Exercise: Everything from the line containing "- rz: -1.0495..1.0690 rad" through the last line of the listing below should be returned exactly, except for pictures.
____
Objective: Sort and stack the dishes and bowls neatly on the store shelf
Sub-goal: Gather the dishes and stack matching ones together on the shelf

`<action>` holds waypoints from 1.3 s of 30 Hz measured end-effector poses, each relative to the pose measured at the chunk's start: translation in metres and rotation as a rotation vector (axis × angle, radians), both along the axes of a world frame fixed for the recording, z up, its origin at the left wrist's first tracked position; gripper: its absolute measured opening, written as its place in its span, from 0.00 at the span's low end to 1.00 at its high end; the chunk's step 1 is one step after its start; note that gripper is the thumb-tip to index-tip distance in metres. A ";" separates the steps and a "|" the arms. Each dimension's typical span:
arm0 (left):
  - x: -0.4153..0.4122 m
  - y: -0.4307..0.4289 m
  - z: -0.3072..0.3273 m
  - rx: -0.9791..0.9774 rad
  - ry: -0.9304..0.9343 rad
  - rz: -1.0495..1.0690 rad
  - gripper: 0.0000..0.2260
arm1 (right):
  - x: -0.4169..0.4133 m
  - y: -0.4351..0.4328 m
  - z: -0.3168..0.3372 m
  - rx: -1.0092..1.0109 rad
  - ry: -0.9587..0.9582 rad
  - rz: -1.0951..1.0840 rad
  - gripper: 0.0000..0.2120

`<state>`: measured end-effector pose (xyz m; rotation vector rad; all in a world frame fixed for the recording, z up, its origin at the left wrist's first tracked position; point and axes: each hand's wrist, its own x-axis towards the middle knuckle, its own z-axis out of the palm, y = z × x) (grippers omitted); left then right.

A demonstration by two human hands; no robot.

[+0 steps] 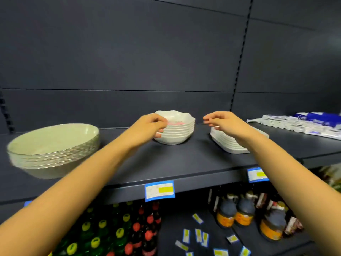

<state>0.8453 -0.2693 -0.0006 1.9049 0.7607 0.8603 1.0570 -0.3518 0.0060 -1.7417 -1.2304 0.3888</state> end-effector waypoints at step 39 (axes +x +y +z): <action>-0.013 -0.052 -0.025 -0.403 -0.075 0.129 0.12 | 0.003 -0.028 -0.048 -0.110 0.203 0.177 0.13</action>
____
Task response:
  - rz: -1.0495..1.0690 rad
  - gripper: 0.0000..0.2260
arm1 (right):
  - x: -0.4169..0.4133 m
  - y: -0.4351..0.4328 m
  - z: -0.3168..0.3372 m
  - rx: -1.0092..1.0109 rad
  - ry: -0.9587..0.9582 rad
  - rz: -1.0951..1.0840 rad
  - gripper: 0.0000..0.2120

`<state>`: measured end-effector pose (xyz m; rotation vector rad; all in a world frame fixed for the recording, z up, its origin at the left wrist's first tracked position; point and axes: each hand's wrist, its own x-axis towards the middle knuckle, its own z-axis out of the palm, y = z × x) (grippers omitted); left then right.

A demonstration by two human hands; no robot.

[+0 steps] 

<state>0.8453 -0.2693 -0.0006 1.9049 0.7607 0.8603 1.0570 -0.3518 0.0060 -1.7417 -1.2304 0.3888</state> end-effector waypoints at step 39 (axes +x +y +z): <action>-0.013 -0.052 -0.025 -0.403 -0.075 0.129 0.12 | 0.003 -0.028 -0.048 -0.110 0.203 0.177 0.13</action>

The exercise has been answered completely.